#### ABOUT THIS TASK
Search the listing below for the string "document" and show each line that contains it.

#### EXERCISE MATERIAL
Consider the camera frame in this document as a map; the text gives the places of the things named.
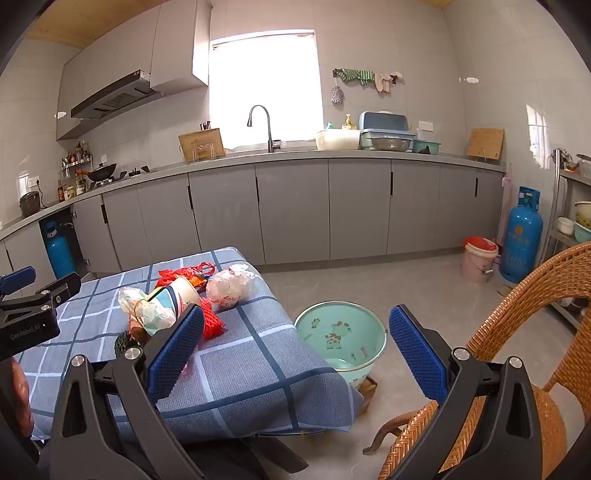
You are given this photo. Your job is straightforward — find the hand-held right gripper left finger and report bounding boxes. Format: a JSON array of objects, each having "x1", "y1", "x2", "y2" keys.
[{"x1": 39, "y1": 302, "x2": 206, "y2": 480}]

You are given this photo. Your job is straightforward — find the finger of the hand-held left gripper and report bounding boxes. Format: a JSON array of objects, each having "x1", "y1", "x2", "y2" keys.
[
  {"x1": 0, "y1": 266, "x2": 37, "y2": 296},
  {"x1": 28, "y1": 272, "x2": 81, "y2": 309}
]

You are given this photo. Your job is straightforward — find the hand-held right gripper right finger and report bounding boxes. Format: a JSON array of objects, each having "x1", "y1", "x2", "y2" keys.
[{"x1": 389, "y1": 304, "x2": 546, "y2": 480}]

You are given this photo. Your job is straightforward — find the red foam net sleeve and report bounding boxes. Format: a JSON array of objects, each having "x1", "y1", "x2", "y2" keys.
[{"x1": 180, "y1": 298, "x2": 228, "y2": 376}]

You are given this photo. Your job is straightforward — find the mint green giraffe print basin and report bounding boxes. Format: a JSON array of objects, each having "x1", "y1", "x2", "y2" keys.
[{"x1": 294, "y1": 301, "x2": 387, "y2": 385}]

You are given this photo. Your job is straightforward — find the person's left hand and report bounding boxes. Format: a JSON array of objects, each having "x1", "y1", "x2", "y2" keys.
[{"x1": 10, "y1": 357, "x2": 34, "y2": 437}]

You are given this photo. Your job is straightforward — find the striped paper cup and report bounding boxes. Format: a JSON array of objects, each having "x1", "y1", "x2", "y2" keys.
[{"x1": 148, "y1": 276, "x2": 202, "y2": 324}]

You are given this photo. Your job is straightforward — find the crumpled white wrapper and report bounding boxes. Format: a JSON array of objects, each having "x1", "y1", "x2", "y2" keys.
[{"x1": 117, "y1": 286, "x2": 176, "y2": 335}]

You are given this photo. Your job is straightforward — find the dark rice cooker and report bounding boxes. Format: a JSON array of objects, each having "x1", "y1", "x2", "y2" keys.
[{"x1": 19, "y1": 191, "x2": 43, "y2": 219}]

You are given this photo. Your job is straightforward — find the red plastic bag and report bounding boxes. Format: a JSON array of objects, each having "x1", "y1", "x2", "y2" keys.
[{"x1": 154, "y1": 262, "x2": 218, "y2": 289}]

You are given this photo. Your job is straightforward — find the blue checked tablecloth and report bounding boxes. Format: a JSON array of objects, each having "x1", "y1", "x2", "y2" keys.
[{"x1": 14, "y1": 247, "x2": 365, "y2": 439}]

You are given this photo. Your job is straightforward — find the crumpled white plastic bag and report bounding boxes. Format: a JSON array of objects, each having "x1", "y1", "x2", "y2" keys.
[{"x1": 205, "y1": 264, "x2": 257, "y2": 311}]

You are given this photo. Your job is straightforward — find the pink plastic bucket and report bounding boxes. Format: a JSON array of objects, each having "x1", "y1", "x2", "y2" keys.
[{"x1": 462, "y1": 236, "x2": 500, "y2": 286}]

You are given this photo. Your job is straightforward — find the black wok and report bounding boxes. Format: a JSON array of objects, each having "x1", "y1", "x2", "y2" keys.
[{"x1": 76, "y1": 162, "x2": 117, "y2": 182}]

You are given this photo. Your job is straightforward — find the red bin liner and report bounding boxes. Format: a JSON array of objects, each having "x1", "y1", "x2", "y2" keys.
[{"x1": 464, "y1": 236, "x2": 499, "y2": 253}]

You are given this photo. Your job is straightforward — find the gas stove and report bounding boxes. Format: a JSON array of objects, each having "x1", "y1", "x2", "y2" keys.
[{"x1": 88, "y1": 167, "x2": 153, "y2": 190}]

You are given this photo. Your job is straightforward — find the brown wicker chair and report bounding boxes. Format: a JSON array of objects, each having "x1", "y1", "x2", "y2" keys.
[{"x1": 362, "y1": 240, "x2": 591, "y2": 480}]

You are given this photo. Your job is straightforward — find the tall blue gas cylinder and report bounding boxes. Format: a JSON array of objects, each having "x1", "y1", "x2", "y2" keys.
[{"x1": 501, "y1": 186, "x2": 544, "y2": 284}]

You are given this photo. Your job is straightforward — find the grey kitchen base cabinets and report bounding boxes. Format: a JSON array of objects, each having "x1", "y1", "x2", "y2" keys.
[{"x1": 0, "y1": 154, "x2": 506, "y2": 282}]

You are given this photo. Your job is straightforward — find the black range hood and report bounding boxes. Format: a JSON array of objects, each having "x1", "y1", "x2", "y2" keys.
[{"x1": 70, "y1": 69, "x2": 162, "y2": 121}]

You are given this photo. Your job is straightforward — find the wooden cutting board with stand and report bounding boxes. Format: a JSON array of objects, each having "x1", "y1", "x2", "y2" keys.
[{"x1": 178, "y1": 128, "x2": 226, "y2": 162}]

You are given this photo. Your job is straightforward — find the pale green enamel basin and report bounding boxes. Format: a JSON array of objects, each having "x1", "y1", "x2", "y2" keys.
[{"x1": 574, "y1": 202, "x2": 591, "y2": 243}]

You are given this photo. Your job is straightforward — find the steel mixing bowl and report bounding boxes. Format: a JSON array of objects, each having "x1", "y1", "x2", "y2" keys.
[{"x1": 370, "y1": 137, "x2": 411, "y2": 152}]

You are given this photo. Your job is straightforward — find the plain wooden cutting board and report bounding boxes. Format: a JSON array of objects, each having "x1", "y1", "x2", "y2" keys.
[{"x1": 466, "y1": 128, "x2": 505, "y2": 161}]

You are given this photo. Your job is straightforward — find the white plastic tub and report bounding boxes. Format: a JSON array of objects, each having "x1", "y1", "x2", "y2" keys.
[{"x1": 316, "y1": 129, "x2": 361, "y2": 151}]

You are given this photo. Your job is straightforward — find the blue dish drainer with lid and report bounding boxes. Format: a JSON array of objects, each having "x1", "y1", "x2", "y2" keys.
[{"x1": 359, "y1": 111, "x2": 416, "y2": 152}]

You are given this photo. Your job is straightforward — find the steel shelf rack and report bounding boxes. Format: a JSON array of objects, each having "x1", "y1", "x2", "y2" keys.
[{"x1": 538, "y1": 148, "x2": 591, "y2": 330}]

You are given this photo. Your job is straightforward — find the steel gooseneck faucet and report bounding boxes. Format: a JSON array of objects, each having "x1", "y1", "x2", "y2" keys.
[{"x1": 247, "y1": 104, "x2": 281, "y2": 154}]

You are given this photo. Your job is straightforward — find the pink rubber gloves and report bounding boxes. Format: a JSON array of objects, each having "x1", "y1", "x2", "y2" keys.
[{"x1": 373, "y1": 71, "x2": 406, "y2": 94}]

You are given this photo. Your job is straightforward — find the green striped towel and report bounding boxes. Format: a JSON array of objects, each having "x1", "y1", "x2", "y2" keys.
[{"x1": 339, "y1": 69, "x2": 377, "y2": 88}]

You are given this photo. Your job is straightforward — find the bright window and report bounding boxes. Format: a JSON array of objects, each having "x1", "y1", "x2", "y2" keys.
[{"x1": 209, "y1": 31, "x2": 324, "y2": 151}]

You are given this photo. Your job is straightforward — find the wall spice rack with bottles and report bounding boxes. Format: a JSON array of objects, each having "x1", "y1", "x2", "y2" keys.
[{"x1": 61, "y1": 141, "x2": 93, "y2": 178}]

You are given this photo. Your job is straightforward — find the pink mop handle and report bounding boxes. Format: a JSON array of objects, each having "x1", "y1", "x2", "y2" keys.
[{"x1": 496, "y1": 175, "x2": 512, "y2": 245}]

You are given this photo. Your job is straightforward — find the grey wall cabinets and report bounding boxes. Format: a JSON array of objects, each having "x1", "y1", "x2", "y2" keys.
[{"x1": 55, "y1": 0, "x2": 211, "y2": 141}]

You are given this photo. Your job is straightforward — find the black wall hook rack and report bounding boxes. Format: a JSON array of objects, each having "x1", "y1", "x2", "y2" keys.
[{"x1": 333, "y1": 68, "x2": 399, "y2": 84}]

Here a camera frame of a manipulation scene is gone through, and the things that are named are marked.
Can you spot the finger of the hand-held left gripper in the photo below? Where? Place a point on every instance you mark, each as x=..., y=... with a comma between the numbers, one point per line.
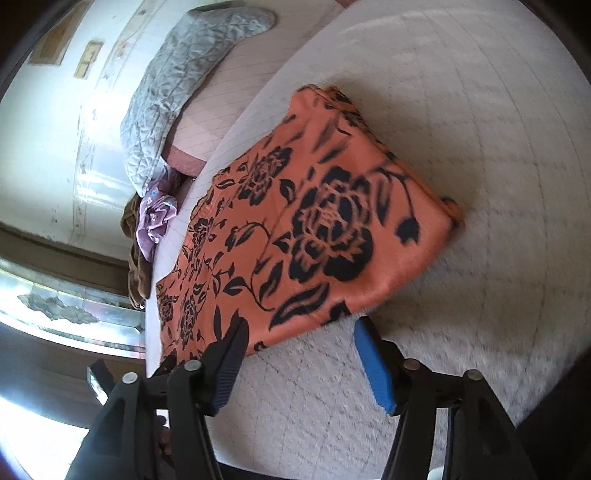
x=102, y=376

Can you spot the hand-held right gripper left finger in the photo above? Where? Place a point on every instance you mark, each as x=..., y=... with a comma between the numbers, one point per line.
x=226, y=369

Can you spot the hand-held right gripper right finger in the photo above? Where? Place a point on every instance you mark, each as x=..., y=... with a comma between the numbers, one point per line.
x=374, y=364

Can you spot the orange black floral dress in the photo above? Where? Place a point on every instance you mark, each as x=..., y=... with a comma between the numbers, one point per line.
x=323, y=221

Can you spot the wooden door stained glass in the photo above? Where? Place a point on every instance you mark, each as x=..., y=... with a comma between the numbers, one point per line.
x=69, y=314

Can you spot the brown garment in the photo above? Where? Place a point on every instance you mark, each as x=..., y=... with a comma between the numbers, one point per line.
x=138, y=277

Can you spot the purple floral cloth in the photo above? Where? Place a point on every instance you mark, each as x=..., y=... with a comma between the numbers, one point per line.
x=154, y=217

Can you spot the pink bolster pillow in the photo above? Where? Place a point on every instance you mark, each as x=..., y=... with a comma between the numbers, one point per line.
x=221, y=92

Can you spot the grey quilted pillow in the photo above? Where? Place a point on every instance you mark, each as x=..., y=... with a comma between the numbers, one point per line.
x=171, y=92

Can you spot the beige light switch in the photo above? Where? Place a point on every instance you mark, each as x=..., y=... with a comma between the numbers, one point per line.
x=84, y=70
x=94, y=50

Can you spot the small framed wall plaque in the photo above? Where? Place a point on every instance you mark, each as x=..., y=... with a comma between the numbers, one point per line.
x=55, y=41

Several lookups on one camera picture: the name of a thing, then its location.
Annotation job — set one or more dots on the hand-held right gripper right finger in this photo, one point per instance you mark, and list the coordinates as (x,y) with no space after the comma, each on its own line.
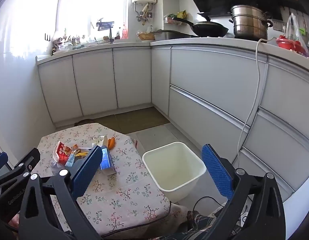
(217,172)

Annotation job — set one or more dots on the wall spice rack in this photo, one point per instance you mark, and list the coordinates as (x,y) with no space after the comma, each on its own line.
(174,20)

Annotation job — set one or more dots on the red bottle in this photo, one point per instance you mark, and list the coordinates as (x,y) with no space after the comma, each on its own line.
(124,32)

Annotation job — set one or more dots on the white wrapper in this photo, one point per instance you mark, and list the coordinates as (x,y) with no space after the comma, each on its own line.
(99,140)

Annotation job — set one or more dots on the white plastic bin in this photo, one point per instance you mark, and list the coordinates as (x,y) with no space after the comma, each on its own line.
(174,162)

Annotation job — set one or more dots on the wicker basket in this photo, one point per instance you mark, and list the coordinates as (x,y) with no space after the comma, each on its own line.
(145,36)

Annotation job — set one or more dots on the kitchen window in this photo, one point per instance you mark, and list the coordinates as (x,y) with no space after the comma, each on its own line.
(77,5)

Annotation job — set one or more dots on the blue carton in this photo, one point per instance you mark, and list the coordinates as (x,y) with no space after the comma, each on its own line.
(107,160)

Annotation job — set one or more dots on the steel steamer pot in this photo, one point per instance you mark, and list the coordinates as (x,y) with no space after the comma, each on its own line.
(249,22)

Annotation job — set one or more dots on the clear plastic bag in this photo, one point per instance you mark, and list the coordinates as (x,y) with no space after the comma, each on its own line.
(293,27)

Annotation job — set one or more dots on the white wall socket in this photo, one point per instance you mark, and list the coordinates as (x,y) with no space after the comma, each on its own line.
(279,26)

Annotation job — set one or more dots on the row of small jars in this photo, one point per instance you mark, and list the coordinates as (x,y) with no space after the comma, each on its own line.
(67,45)

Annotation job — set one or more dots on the white cabinet with doors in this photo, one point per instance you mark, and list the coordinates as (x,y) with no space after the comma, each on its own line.
(94,80)

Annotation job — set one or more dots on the white cabinet with drawers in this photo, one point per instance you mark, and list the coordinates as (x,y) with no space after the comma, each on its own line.
(207,80)

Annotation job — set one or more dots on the black wok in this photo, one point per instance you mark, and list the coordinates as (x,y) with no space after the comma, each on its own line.
(209,28)

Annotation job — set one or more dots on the red snack packet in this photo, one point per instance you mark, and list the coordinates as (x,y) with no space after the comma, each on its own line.
(62,152)

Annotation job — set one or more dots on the dark blue utensil stand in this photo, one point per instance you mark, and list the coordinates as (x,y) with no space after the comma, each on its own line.
(104,25)

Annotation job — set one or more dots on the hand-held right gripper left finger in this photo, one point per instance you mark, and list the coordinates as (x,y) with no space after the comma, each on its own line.
(86,171)

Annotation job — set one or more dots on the brown woven floor mat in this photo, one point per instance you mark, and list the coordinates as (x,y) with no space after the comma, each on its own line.
(112,125)
(142,118)

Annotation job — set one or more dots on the black wall hooks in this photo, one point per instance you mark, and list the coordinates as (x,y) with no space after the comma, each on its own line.
(47,38)

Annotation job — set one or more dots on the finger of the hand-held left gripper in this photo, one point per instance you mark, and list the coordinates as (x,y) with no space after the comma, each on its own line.
(27,162)
(0,160)

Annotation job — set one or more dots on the orange peel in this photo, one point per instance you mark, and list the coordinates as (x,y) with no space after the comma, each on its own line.
(111,143)

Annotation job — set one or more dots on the metal water pipes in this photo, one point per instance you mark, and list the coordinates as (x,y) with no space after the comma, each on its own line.
(142,12)

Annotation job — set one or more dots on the brown oval floor object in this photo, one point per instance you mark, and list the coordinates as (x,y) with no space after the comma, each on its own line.
(85,122)

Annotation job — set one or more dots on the metal tray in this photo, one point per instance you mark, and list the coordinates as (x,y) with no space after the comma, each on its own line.
(169,35)

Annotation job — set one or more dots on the floral tablecloth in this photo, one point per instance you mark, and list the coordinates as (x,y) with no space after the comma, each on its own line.
(124,192)

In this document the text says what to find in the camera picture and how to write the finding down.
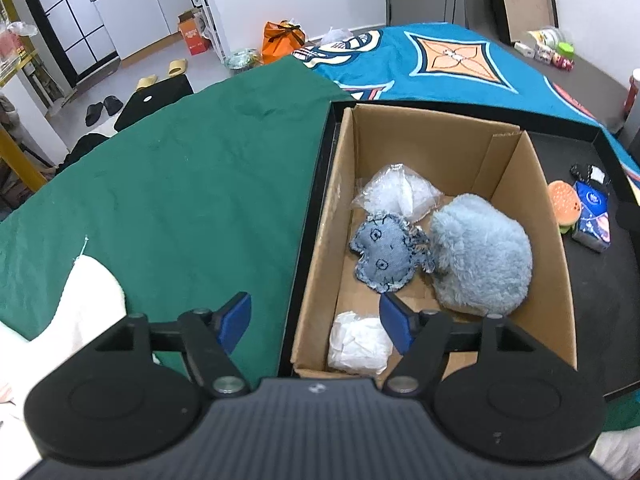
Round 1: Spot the white plastic bag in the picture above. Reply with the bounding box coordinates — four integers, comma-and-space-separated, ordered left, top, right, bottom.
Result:
327, 311, 396, 375

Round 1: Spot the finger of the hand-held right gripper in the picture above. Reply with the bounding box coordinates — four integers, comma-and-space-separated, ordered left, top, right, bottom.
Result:
615, 202, 640, 230

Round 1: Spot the grey-blue fluffy plush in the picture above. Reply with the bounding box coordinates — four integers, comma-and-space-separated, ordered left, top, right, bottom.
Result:
429, 193, 534, 318

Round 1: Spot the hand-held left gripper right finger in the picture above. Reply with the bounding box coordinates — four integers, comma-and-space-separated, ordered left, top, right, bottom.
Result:
378, 292, 540, 401

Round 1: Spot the green blanket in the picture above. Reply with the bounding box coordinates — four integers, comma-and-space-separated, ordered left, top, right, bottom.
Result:
0, 55, 640, 433

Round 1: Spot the yellow metal shelf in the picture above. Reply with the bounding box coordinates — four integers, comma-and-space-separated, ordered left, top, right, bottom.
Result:
0, 0, 51, 193

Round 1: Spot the greenish plastic bag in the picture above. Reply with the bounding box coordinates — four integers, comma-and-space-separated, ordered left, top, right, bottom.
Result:
225, 47, 263, 71

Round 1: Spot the grey low bench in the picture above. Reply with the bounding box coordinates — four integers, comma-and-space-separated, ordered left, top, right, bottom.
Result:
500, 40, 632, 133

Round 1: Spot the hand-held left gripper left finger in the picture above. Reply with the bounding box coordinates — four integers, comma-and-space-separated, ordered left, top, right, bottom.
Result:
92, 291, 253, 401

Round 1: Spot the orange cardboard box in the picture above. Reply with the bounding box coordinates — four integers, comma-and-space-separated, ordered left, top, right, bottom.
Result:
177, 9, 212, 57

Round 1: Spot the white curved desk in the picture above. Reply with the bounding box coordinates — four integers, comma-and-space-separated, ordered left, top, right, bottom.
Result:
620, 69, 640, 153

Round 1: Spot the white wire rack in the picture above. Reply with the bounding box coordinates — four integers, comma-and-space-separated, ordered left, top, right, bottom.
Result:
184, 0, 227, 63

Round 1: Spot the cream fleece blanket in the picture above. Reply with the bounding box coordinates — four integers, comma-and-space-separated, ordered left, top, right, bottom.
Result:
0, 255, 640, 480

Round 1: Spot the orange gift bag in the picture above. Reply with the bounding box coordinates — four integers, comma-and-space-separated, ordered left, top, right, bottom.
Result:
262, 20, 307, 65

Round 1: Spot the clear knotted plastic bag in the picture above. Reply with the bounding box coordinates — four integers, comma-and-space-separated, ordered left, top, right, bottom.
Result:
320, 26, 354, 46

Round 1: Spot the small black packet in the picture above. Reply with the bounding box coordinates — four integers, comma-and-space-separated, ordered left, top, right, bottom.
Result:
570, 162, 612, 185

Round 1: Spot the black shallow tray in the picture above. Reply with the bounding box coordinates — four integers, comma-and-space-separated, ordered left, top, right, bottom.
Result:
277, 101, 640, 402

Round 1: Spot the pile of dark clothes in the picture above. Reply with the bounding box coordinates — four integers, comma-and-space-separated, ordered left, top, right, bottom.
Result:
52, 132, 118, 177

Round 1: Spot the burger squishy toy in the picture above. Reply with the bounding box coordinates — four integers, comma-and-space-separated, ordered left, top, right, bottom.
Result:
547, 181, 584, 235

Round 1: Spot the white kitchen cabinet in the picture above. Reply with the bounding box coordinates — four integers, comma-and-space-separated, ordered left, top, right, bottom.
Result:
80, 0, 198, 61

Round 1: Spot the brown cardboard box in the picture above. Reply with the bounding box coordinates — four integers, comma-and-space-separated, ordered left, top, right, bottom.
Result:
290, 104, 579, 381

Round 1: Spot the denim fabric toy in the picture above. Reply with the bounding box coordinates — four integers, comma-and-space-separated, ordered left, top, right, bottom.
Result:
349, 212, 437, 295

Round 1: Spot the blue tissue packet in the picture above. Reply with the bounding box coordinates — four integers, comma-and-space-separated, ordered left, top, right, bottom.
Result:
571, 180, 613, 254

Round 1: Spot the blue patterned blanket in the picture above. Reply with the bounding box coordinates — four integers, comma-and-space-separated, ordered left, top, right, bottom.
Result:
291, 22, 640, 197

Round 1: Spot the black framed glass door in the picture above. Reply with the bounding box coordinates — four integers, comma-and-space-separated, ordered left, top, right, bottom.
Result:
10, 0, 122, 88

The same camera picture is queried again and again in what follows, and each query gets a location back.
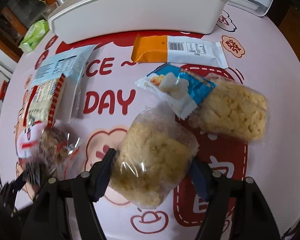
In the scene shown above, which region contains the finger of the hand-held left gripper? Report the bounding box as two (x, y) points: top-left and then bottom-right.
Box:
(0, 171), (28, 210)

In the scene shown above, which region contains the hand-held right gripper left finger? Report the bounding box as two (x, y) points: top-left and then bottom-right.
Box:
(24, 148), (117, 240)

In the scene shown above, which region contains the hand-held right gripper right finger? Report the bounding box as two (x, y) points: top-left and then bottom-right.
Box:
(190, 158), (282, 240)

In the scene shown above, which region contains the clear bag of yellow puffs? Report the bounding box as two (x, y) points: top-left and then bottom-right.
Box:
(189, 74), (268, 144)
(109, 106), (199, 209)

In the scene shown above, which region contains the brown nut snack packet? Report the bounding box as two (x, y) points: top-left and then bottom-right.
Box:
(39, 126), (81, 167)

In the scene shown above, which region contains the small blue white packet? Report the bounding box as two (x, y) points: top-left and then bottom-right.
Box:
(136, 63), (217, 120)

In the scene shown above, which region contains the red striped snack packet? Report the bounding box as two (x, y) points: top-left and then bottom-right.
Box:
(21, 74), (66, 128)

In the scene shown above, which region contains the light blue snack packet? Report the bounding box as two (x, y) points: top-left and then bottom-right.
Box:
(31, 44), (97, 120)

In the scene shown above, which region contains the orange white bar packet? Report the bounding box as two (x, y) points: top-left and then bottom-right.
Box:
(131, 33), (228, 69)

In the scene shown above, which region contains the white plastic bin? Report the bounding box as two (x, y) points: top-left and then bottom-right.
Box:
(47, 0), (230, 44)

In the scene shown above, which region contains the green tissue pack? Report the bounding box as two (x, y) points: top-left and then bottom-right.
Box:
(19, 19), (49, 53)

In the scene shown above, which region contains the clear drinking glass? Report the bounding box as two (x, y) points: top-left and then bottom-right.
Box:
(41, 2), (59, 22)

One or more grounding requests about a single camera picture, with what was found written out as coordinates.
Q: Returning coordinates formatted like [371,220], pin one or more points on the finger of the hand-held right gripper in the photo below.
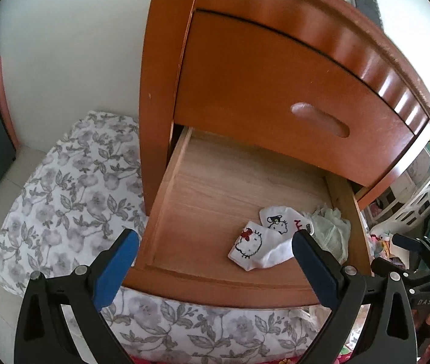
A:
[404,240]
[389,266]

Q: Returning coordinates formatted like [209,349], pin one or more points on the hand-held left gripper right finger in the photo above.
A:
[317,273]

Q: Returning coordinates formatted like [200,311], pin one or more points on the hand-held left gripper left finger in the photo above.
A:
[116,269]

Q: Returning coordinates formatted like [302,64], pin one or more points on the light green cloth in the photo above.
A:
[330,235]

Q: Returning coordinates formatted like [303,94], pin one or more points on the white garment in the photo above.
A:
[308,316]

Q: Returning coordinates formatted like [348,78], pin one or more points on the white sock black cat print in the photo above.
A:
[275,222]

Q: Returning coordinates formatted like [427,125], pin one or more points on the white sock red bow print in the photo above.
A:
[249,248]

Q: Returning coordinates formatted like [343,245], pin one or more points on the wooden drawer with clothes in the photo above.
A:
[207,197]

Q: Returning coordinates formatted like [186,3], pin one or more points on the white cutout shelf unit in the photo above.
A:
[408,204]

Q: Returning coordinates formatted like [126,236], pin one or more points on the grey floral quilt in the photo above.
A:
[67,197]

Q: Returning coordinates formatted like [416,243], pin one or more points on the plain wooden nightstand drawer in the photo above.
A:
[256,102]

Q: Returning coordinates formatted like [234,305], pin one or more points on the brown wooden nightstand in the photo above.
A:
[162,64]

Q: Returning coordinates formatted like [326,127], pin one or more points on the black flat device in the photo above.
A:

#### FINISHED TASK
Consider the camera frame in this document as a map; the text gives the places of the things named.
In this document the text says what to find in the camera picture and how to write the finding down.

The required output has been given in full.